**Exercise materials:**
----------

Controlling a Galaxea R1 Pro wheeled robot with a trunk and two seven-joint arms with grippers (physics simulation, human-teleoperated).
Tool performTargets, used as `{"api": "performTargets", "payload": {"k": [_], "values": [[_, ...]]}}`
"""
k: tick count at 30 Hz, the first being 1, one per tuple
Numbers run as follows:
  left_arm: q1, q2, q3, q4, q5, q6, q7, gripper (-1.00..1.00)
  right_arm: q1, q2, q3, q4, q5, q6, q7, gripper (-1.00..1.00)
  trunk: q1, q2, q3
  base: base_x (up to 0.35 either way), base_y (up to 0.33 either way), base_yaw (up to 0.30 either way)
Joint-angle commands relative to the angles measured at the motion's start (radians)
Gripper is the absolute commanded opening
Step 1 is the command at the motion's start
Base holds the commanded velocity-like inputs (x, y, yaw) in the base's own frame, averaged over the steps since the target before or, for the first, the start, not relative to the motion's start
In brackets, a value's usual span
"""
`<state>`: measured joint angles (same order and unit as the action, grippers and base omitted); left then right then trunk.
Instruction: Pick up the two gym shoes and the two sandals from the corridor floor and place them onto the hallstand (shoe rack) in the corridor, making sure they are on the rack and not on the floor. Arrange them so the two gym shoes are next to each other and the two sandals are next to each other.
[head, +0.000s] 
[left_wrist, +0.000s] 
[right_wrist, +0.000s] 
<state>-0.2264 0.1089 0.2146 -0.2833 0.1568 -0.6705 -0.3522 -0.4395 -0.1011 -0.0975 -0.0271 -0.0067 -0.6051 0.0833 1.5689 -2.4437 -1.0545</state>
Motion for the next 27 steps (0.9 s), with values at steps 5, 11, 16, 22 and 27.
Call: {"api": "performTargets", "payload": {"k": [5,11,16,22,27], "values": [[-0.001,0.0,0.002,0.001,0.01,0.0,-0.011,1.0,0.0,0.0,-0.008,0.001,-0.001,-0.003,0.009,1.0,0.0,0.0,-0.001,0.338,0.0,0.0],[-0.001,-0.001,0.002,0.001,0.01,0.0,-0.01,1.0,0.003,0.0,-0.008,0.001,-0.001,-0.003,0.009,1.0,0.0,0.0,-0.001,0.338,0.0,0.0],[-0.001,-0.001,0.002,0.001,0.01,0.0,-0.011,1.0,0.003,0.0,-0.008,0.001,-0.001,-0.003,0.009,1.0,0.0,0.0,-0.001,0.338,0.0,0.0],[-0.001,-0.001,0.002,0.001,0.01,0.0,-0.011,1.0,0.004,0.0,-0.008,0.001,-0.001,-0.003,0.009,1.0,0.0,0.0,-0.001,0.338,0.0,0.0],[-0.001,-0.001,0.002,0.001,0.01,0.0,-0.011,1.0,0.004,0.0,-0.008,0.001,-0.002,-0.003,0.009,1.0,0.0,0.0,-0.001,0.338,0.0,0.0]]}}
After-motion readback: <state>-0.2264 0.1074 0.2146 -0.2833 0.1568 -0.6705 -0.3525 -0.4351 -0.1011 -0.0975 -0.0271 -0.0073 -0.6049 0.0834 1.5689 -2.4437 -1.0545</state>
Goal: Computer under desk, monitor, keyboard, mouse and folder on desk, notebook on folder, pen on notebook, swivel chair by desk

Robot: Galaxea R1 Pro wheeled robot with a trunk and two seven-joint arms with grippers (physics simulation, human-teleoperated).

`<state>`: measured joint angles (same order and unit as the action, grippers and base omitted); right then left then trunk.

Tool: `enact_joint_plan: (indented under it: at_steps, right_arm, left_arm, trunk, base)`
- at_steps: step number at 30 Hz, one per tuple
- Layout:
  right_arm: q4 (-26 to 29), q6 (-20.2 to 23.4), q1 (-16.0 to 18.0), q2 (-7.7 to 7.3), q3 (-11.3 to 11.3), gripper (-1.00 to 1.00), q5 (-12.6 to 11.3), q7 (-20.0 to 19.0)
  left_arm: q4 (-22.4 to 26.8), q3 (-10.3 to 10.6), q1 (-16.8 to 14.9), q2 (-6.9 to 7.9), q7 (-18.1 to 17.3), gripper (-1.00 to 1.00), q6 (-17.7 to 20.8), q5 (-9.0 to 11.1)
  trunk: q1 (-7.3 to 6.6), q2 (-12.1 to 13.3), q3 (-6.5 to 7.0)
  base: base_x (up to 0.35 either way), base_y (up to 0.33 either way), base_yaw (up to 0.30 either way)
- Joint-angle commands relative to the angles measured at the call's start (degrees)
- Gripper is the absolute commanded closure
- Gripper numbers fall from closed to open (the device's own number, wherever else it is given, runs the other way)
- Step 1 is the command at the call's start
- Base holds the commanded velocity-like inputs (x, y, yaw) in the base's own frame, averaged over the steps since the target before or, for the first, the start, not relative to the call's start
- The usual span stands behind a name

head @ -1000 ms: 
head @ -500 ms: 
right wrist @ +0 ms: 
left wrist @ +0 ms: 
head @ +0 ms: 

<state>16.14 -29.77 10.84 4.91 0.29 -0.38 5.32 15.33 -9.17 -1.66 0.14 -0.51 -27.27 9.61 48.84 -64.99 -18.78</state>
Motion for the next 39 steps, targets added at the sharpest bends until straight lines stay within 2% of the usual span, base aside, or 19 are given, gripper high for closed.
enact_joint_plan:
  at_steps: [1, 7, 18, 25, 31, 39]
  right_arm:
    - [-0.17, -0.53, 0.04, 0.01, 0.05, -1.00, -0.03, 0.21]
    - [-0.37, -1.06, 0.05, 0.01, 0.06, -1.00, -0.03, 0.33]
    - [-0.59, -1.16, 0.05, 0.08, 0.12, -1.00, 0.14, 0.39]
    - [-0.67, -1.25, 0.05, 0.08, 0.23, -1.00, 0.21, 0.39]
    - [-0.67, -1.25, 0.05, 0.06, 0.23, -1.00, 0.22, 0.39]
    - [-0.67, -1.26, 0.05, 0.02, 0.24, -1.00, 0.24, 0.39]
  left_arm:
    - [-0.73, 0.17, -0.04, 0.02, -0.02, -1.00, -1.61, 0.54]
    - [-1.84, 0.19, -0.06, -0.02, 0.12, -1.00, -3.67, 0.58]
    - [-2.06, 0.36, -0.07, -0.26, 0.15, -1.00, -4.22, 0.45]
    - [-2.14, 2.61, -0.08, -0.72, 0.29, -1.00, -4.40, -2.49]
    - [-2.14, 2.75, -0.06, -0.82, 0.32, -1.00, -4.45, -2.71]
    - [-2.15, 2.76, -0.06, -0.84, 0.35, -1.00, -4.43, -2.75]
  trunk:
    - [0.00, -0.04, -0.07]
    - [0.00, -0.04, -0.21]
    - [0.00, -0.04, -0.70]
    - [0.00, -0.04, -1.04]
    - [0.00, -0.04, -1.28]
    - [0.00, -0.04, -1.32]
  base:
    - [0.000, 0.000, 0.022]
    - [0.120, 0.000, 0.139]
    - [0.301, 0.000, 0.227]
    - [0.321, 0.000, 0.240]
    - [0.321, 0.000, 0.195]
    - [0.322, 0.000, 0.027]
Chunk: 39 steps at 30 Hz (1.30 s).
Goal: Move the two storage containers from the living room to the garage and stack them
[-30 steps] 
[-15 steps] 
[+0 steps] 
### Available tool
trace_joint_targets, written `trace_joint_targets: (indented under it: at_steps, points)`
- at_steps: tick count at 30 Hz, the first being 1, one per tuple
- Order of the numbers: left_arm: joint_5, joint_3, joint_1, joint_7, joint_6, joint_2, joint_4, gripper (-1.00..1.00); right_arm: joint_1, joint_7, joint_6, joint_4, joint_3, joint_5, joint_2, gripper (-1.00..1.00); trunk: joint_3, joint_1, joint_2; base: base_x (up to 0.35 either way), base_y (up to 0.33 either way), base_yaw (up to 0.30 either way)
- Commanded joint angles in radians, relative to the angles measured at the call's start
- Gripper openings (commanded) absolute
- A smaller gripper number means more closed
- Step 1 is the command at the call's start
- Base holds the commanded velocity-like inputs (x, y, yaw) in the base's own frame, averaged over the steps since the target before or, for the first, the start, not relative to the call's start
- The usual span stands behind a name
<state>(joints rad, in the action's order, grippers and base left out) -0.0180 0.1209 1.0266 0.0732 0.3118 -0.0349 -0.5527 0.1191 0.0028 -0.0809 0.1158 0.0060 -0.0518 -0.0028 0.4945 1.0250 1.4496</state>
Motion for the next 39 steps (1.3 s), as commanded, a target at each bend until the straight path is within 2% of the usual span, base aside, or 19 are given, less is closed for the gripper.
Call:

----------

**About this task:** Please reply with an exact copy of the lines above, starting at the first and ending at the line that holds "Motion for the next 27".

**Expected output:**
Controlling a Galaxea R1 Pro wheeled robot with a trunk and two seven-joint arms with grippers (physics simulation, human-teleoperated).
Tool performTargets, used as `{"api": "performTargets", "payload": {"k": [_], "values": [[_, ...]]}}`
"""
k: tick count at 30 Hz, the first being 1, one per tuple
Numbers run as follows:
  left_arm: q1, q2, q3, q4, q5, q6, q7, gripper (-1.00..1.00)
  right_arm: q1, q2, q3, q4, q5, q6, q7, gripper (-1.00..1.00)
  trunk: q1, q2, q3
  base: base_x (up to 0.35 either way), base_y (up to 0.33 either way), base_yaw (up to 0.30 either way)
Joint-angle commands relative to the angles measured at the motion's start (radians)
Gripper is the absolute commanded opening
Step 1 is the command at the motion's start
Base holds the commanded velocity-like inputs (x, y, yaw) in the base's own frame, averaged over the steps since the target before or, for the first, the start, not relative to the motion's start
In brackets, a value's usual span
"""
`<state>`: measured joint angles (same order and unit as the action, grippers and base omitted); left then right then trunk.
Instruction: Pick up the two gym shoes and the two sandals from the corridor floor and place them onto the hallstand (shoe rack) in the corridor, making sure they are on the rack and not on the floor. Arrange them so the two gym shoes are next to each other and the two sandals are next to each other.
[head, +0.000s] 
[left_wrist, +0.000s] 
[right_wrist, +0.000s] 
<state>-0.2264 0.1089 0.2146 -0.2833 0.1568 -0.6705 -0.3522 -0.4395 -0.1011 -0.0975 -0.0271 -0.0067 -0.6051 0.0833 1.5689 -2.4437 -1.0545</state>
Motion for the next 27 steps (0.9 s), with values at steps 5, 11, 16, 22 and 27.

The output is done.